Man with Down syndrome ‘living his dream’ thanks to rugby league

A man with Down syndrome is ‘living his dream’ through rugby league for people with learning disabilities.

Organized by the Rugby Football League, Super League and Widnes-based charity Community Integrated Care, the Learning Disability Rugby League “gives people with learning disabilities and autism the chance to play a specially adapted from rugby league”, allowing more than 200 people to play for the clubs they love, such as St Helens RFC and Warrington Wolves.

An image of 19-year-old Gareth Jones celebrating a try in front of almost 4,000 people during a match between Leigh Centurions and Widnes Vikings has sparked praise for the league. Ste Jones, no relation, who took the photo, tweeted: “I’m choking behind the camera watching the stars of LDRL play The Big Game. It’s just pure bliss from start to finish. ”

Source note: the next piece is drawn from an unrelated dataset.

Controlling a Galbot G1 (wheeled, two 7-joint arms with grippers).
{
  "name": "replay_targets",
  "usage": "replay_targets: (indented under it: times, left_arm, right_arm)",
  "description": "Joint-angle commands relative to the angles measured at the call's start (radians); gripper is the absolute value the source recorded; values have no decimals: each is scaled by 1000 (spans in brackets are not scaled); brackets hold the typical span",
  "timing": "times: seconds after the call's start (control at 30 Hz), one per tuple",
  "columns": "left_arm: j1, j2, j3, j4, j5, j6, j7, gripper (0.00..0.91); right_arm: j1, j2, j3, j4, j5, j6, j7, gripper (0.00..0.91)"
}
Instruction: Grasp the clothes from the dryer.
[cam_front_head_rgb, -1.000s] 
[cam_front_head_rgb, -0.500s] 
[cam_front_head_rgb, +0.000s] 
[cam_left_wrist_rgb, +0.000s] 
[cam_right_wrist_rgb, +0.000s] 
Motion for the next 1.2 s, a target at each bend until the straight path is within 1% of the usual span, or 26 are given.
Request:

Gareth’s older brother Bob, who lives in Wavertree, is happy to see people with Down syndrome and other learning disabilities have the opportunity to play rugby on condensed pitches to meet player needs , and with a non-competitive focus on developing skills rather than keeping score. The 25-year-old University of Liverpool graduate said: “He’s basically living the dream any teenager would want. He’s living his life the way he wants to and he’s achieving his goals. He loves it, and I’m just the proudest brother that can be.”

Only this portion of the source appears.